A few weeks ago, I had the opportunity to experience a comprehensive body screening in London's east end. This diagnostic clinic uses electrocardiograms, blood tests, and a talking skin-scanner to examine patients. The organization states it can identify numerous underlying circulatory and metabolic concerns, assess your likelihood of contracting borderline diabetes and detect questionable moles.
From the outside, the facility appears as a vast transparent mausoleum. Internally, it's more of a rounded-wall spa with comfortable dressing rooms, individual assessment spaces and indoor greenery. Sadly, there's no swimming pool. The whole process lasts fewer than an hour, and incorporates among other things a predominantly bare scan, various blood draws, a assessment of grasping power and, at the end, through rapid information processing, a doctor's appointment. Typical visitors exit with a relatively clean bill of health but an eye on future issues. During the initial year of service, the clinic says that 1% of its visitors obtained potentially critical data, which is meaningful. The idea is that this information can then be shared with health systems, point people towards required treatment and, finally, prolong lifespan.
The Experience
My personal encounter was very comfortable. The procedure is painless. I liked wafting through their light-hued rooms wearing their comfortable footwear. Additionally, I valued the relaxed process, though this is probably more of a indication on the state of national health services after years of financial neglect. On the whole, perfect score for the experience.
Worth Considering
The important consideration is whether it's worth it, which is trickier to evaluate. This is because there is no control group, and because a positive assessment from me would rely on whether it found anything – in which case I'd possibly become less concerned with giving it five stars. It's also worth pointing out that it doesn't perform radiation imaging, magnetic resonance imaging or body imaging, so can solely identify blood abnormalities and dermal malignancies. Individuals in my family tree have been riddled with cancers, and while I was relieved that none of my moles appear suspicious, all I can do now is continue living anticipating an problematic development.

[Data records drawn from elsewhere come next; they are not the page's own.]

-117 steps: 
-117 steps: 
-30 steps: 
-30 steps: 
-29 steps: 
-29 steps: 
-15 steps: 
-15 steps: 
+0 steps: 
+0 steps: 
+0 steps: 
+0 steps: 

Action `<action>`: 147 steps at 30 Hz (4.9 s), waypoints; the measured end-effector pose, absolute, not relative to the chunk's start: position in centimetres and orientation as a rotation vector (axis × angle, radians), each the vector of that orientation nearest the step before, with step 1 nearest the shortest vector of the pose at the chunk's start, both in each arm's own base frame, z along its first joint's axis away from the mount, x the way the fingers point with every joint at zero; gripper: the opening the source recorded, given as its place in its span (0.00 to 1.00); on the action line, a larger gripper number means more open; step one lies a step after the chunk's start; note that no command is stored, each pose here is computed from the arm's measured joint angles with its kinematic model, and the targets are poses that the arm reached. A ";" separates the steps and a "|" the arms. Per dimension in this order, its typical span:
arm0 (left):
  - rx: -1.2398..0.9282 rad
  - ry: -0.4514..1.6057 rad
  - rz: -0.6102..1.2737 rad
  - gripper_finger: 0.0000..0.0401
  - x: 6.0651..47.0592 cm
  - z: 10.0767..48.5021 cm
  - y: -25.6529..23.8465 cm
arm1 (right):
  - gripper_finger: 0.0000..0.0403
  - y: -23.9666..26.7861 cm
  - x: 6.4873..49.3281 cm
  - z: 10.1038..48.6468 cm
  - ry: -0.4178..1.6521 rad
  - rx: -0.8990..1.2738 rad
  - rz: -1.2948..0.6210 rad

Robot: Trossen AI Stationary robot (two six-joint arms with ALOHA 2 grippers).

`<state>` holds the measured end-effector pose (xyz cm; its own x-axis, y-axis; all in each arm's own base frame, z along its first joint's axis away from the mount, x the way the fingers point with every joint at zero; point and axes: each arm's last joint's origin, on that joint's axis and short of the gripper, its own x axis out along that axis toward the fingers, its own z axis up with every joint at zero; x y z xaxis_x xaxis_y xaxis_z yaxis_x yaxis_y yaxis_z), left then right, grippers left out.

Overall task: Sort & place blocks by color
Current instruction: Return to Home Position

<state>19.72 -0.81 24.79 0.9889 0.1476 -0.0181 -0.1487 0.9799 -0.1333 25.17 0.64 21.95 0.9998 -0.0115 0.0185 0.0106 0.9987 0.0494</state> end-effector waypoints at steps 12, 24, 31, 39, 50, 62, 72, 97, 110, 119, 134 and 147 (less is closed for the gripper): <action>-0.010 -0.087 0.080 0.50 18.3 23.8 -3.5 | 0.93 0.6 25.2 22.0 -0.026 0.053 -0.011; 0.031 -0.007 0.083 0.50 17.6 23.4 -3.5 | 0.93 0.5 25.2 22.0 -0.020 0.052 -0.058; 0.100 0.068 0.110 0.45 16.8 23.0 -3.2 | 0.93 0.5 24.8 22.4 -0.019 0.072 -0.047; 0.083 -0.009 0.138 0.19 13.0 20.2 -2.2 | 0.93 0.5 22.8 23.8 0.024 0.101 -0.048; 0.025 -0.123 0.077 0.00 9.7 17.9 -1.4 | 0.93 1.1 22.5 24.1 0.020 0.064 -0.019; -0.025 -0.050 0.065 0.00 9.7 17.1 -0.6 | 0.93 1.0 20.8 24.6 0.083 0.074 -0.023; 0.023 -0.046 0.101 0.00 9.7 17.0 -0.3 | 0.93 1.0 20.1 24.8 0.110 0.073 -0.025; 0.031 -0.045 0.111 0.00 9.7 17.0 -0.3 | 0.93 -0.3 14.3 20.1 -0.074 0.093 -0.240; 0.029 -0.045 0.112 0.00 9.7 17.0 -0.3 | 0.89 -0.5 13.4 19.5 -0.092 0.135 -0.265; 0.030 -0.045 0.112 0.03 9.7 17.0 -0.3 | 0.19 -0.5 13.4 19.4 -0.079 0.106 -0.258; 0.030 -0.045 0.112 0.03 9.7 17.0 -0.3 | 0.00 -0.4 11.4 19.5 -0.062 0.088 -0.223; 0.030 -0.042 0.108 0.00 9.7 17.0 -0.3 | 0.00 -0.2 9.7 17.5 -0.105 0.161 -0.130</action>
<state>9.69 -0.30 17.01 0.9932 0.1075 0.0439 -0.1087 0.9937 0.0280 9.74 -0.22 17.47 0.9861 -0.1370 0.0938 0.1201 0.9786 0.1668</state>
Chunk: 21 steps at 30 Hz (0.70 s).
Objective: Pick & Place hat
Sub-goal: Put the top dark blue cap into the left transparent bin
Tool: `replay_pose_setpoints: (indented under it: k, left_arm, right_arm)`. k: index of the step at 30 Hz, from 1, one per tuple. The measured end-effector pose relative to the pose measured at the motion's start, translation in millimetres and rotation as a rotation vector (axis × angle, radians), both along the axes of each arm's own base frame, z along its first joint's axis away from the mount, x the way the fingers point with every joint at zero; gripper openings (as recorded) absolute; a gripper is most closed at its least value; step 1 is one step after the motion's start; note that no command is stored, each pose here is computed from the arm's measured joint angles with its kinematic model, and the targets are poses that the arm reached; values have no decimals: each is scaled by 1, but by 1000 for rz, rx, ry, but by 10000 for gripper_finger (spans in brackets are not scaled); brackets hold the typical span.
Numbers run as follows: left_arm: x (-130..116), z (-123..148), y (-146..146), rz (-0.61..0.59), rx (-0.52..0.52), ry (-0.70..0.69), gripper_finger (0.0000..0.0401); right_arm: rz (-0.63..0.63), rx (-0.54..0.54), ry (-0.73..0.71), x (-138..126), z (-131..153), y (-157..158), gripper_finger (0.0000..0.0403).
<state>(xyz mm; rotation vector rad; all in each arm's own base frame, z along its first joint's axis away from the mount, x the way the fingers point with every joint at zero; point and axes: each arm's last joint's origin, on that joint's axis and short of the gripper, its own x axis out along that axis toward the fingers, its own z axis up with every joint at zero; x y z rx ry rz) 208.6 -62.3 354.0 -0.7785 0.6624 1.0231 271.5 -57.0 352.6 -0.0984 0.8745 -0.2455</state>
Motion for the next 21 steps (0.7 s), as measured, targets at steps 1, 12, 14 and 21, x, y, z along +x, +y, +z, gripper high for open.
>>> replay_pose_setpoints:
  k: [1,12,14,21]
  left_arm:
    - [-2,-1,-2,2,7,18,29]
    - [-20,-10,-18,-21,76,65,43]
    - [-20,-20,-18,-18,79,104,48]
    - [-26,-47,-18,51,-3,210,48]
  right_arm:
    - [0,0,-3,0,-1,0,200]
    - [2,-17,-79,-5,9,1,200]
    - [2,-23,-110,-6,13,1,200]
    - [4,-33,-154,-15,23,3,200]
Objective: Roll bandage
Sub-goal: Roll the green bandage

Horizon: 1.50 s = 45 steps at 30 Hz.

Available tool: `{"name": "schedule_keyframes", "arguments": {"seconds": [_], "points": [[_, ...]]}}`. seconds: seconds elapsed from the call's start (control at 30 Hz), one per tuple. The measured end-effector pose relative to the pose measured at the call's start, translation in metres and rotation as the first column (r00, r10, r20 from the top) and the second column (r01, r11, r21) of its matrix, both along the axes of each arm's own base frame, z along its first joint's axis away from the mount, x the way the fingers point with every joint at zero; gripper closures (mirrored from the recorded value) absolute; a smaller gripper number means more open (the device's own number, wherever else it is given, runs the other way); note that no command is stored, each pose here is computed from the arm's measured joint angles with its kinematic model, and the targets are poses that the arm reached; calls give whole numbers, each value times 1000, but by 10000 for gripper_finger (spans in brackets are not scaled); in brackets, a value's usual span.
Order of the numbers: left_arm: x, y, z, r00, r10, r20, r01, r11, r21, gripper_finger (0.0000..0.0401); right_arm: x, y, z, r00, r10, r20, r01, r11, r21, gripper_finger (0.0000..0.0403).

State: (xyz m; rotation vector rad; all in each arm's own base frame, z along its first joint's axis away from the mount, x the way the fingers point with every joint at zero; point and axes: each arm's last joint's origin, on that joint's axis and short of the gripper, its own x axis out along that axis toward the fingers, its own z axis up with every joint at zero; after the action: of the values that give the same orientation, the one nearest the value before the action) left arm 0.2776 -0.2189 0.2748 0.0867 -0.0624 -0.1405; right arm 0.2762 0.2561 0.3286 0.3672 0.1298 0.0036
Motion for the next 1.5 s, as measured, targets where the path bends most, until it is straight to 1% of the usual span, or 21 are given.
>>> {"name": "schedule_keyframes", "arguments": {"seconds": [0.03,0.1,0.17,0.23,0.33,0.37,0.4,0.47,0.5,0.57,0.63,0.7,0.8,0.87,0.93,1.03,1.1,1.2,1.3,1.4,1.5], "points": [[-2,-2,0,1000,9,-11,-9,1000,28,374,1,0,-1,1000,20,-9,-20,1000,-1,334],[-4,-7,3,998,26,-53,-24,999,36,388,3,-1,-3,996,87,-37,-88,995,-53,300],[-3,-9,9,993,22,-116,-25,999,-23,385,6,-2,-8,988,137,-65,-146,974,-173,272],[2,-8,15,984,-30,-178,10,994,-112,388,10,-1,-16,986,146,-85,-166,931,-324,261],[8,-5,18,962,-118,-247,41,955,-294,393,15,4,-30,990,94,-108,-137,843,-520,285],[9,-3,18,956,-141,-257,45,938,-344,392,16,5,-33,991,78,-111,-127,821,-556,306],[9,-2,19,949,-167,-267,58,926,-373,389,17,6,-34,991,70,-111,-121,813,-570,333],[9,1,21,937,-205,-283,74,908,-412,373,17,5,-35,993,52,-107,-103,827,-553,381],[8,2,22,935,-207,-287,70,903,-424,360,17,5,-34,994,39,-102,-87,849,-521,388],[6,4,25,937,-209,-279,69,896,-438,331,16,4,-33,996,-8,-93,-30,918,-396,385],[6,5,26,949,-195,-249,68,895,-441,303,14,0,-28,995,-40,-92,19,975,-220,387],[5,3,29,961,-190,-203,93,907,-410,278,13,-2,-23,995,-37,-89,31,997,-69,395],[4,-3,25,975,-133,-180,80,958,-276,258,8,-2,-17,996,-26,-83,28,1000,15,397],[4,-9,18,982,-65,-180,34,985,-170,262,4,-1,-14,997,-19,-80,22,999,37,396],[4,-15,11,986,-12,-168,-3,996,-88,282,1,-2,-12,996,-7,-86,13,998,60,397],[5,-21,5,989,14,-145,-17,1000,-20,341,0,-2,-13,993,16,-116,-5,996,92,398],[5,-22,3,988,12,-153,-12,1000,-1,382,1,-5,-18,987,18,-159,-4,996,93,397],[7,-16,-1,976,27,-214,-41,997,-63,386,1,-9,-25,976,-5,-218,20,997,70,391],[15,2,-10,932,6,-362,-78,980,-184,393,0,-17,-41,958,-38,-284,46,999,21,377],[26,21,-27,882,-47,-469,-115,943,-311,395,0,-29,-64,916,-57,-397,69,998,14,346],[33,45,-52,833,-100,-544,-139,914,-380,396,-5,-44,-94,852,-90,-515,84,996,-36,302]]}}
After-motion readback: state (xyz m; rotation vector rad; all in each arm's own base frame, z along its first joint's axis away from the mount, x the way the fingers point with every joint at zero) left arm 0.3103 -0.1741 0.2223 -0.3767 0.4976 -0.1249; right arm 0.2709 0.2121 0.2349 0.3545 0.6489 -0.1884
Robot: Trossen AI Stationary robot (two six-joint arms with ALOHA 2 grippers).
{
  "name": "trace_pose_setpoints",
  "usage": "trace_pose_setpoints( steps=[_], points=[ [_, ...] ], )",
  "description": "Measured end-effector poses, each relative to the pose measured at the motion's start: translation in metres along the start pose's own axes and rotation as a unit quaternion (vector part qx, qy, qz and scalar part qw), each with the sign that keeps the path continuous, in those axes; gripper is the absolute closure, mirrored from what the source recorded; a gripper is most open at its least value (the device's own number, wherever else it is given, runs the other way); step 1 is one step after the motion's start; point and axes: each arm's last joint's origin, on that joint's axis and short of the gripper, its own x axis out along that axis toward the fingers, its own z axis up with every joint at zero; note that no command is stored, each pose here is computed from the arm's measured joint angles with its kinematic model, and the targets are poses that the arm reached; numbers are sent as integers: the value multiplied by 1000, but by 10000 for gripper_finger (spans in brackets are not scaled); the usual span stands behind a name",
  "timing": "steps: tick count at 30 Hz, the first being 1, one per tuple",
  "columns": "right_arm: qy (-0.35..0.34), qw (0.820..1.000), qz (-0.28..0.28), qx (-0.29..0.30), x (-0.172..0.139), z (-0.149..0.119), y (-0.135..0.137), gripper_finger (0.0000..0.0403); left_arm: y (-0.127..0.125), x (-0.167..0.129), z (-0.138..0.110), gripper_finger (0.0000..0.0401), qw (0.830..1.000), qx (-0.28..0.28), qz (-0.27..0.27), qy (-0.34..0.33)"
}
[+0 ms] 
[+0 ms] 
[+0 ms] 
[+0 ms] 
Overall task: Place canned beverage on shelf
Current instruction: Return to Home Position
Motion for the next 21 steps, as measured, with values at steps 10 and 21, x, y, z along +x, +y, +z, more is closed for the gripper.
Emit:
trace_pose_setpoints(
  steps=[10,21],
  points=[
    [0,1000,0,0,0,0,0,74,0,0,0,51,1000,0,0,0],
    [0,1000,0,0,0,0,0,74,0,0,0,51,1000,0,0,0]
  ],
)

Healthcare System Implications
The problem with a private-public divide that begins with a commercial screening is that the onus then falls upon you, and the government medical care, which is possibly responsible for the complex process of intervention. Healthcare professionals have commented that these scans are more sophisticated, and include additional testing, versus routine screenings which examine people ranging from 40 and 74.
Early intervention cosmetics is rooted in the pervasive anxiety that eventually we will show our years as we truly are.
However, experts have said that "dealing with the rapid developments in paid healthcare evaluations will be difficult for national systems and it is crucial that these screenings contribute positively to individual wellness and avoid generating additional work – or patient stress – without obvious improvements". Though I suspect some of the center's patients will have additional paid health plans available through their resources.
Broader Context
Timely identification is vital to treat serious diseases such as cancer, so the attraction of screening is obvious. But these procedures connect with something deeper, an manifestation of something you see among certain circles, that vainglorious cohort who truly feel they can achieve immortality.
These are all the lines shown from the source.